Article 1, Section 9, Clause 8 of The Constitution, the so-called “Emoluments Clause,” states clearly that:
No Title of Nobility shall be granted by the United States: And no Person holding any Office of Profit or Trust under them, shall, without the Consent of the Congress, accept of any present, Emolument, Office, or Title, of any kind whatever, from any King, Prince or foreign State.
As this article in Business Insider explains:
One of dozens of proscriptions in the Constitution aimed at fighting corruption, the emoluments clause is one of the only ones that actually applies to the president. Critics of President-elect Donald Trump‘s potential financial conflicts of interest are pointing to it amid reports about his extensive business dealings with foreign entities, including the state-owned Bank of China.

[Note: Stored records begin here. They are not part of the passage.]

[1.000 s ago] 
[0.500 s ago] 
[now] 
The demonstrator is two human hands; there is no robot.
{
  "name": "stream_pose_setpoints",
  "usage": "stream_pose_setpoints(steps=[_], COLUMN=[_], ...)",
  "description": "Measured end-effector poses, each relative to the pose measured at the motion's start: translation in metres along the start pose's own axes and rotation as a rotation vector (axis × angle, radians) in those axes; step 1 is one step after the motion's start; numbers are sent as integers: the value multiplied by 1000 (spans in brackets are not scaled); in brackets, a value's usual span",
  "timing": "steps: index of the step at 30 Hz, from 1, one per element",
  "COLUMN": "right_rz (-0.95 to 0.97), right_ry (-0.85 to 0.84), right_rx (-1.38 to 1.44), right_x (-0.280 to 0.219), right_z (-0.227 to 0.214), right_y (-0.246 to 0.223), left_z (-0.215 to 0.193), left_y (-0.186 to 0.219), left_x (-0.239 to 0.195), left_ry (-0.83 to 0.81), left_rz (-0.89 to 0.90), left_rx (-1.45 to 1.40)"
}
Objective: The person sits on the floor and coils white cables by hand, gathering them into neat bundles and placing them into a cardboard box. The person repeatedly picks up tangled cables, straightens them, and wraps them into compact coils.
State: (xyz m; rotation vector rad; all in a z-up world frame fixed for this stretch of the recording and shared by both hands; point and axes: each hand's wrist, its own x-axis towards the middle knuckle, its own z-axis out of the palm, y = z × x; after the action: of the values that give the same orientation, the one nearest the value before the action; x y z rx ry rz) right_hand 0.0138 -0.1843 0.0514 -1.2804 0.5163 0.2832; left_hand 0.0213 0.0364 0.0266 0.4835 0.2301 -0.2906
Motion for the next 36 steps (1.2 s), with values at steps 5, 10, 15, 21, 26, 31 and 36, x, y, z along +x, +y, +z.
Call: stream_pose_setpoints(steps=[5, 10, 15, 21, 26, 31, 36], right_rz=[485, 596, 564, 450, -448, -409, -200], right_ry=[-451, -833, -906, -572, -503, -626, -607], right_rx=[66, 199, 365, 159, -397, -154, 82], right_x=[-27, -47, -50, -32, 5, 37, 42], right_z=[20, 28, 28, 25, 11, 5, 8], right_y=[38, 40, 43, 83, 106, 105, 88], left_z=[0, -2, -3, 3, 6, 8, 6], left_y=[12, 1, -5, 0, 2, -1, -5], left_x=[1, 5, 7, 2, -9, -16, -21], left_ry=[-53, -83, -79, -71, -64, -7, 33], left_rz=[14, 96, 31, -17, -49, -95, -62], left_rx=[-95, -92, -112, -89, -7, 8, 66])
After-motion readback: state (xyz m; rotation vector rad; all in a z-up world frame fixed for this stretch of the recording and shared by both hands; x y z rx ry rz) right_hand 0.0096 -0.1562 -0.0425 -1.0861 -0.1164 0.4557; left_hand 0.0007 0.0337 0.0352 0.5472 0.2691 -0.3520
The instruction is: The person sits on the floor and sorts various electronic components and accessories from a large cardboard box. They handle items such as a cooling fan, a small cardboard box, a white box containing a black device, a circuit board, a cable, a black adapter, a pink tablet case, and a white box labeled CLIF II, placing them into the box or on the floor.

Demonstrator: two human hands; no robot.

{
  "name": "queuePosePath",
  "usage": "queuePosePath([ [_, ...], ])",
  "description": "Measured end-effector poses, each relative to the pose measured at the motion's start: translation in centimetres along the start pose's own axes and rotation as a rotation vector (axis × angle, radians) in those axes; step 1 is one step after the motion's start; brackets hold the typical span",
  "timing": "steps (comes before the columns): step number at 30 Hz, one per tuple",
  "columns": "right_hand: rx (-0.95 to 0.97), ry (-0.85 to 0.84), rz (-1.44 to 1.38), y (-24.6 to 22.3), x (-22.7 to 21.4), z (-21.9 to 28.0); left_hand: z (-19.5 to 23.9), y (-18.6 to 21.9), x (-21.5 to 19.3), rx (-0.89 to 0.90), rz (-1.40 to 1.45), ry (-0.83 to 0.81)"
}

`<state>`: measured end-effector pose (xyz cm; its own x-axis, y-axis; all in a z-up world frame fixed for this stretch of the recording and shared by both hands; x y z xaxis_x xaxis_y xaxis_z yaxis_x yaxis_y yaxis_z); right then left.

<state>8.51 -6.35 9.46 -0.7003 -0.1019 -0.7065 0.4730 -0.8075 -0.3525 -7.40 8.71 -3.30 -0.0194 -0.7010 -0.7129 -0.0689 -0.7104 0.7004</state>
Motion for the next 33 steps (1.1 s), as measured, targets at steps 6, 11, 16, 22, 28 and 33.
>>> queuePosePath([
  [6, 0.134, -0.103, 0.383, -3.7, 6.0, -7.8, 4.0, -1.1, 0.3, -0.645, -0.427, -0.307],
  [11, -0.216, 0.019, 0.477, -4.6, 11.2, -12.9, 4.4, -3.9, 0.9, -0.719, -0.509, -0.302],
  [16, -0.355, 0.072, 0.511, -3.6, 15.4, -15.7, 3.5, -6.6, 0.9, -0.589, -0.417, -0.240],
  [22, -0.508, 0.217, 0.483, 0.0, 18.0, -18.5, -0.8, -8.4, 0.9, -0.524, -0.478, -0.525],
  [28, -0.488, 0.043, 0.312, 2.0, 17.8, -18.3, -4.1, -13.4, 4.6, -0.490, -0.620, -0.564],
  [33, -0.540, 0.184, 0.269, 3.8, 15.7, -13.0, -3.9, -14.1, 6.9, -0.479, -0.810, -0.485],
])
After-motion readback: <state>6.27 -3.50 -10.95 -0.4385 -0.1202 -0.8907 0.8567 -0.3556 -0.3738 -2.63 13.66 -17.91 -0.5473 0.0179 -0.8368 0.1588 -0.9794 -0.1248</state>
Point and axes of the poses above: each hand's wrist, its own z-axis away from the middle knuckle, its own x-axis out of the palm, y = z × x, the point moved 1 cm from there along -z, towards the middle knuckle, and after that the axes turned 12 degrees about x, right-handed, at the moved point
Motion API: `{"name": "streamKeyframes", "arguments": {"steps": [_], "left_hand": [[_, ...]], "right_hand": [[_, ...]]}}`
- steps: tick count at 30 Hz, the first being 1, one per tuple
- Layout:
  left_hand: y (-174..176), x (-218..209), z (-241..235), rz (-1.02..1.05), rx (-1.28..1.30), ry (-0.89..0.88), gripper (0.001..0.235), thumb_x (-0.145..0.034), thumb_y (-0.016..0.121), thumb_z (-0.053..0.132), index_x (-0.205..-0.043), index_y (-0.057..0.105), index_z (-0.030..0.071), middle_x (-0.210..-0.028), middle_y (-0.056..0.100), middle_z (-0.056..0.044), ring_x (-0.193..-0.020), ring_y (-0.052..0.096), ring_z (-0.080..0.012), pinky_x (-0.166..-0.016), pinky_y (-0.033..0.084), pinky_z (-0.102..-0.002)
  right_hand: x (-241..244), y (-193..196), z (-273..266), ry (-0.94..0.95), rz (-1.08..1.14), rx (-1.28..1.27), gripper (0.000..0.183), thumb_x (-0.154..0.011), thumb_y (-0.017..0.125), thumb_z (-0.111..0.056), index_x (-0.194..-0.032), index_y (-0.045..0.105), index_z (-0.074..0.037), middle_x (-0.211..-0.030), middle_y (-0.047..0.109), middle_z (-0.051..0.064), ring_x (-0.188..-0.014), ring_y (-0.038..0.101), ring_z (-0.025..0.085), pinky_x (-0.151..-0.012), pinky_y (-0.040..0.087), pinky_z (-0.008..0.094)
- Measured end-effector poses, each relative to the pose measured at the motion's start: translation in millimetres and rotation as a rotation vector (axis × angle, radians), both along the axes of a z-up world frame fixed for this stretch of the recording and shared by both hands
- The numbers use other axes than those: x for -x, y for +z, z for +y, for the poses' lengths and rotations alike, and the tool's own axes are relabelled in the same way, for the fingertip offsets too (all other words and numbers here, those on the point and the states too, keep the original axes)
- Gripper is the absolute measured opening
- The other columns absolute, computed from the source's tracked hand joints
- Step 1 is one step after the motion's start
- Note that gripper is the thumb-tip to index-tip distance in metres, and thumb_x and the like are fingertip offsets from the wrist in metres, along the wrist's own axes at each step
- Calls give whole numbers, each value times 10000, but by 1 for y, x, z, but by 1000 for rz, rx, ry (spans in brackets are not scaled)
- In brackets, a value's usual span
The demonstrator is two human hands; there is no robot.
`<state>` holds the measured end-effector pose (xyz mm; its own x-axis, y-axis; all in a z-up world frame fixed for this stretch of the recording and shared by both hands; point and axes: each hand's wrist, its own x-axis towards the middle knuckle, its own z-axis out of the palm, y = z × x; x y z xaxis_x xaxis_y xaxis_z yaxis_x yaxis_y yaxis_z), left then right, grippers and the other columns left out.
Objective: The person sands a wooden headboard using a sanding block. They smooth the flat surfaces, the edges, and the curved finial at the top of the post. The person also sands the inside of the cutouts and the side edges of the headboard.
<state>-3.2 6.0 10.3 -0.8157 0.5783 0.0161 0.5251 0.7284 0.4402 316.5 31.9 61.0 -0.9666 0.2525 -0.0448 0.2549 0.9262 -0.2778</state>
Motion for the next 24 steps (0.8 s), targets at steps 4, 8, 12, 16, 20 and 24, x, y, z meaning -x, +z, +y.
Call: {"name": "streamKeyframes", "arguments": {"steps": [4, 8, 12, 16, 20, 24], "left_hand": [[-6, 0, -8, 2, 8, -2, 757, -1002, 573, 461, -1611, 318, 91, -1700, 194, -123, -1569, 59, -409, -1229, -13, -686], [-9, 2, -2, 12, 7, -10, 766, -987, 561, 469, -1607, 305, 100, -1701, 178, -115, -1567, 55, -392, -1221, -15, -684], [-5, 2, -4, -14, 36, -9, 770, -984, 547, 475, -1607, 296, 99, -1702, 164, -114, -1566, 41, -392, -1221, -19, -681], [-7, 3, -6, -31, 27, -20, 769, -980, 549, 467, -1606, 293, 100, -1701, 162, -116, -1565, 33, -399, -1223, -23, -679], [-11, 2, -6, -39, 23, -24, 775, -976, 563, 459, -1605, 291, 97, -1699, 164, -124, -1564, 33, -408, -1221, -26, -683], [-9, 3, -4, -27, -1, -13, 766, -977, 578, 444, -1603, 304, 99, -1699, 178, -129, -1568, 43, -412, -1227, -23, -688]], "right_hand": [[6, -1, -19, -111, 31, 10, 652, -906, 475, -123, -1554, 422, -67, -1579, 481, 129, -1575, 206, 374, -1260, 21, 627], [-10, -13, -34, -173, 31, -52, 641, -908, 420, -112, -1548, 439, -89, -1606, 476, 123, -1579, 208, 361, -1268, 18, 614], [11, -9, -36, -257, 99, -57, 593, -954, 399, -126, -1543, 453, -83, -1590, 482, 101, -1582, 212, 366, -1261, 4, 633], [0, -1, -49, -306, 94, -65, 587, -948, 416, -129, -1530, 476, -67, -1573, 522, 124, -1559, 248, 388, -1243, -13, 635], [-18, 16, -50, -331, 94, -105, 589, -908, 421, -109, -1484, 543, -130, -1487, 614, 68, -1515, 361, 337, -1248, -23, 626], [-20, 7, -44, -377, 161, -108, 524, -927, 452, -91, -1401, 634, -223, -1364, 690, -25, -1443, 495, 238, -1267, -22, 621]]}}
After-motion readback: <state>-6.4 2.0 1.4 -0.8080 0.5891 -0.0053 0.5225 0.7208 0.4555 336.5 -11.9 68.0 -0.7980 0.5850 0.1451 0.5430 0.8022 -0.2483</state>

Some critics point to recent troubling reports — that Trump allegedly asked British politician Nigel Farage to push against wind farm development near a Trump golf course, and that the president-elect reportedly lobbied Argentinian president Mauricio Macri to help expedite a stalled Buenos Ares development — as signs that Trump is already using his clout improperly.
In a meeting Tuesday with the New York Times, Trump seemed to confirm the reports about his talk with Farage.
But Trump’s camp is denying the reports about Macri, and the president-elect tweeted on Monday night that his “interests in properties all over the world” have been public knowledge for awhile and that it’s “only the crooked media” that is making “this a big deal” now.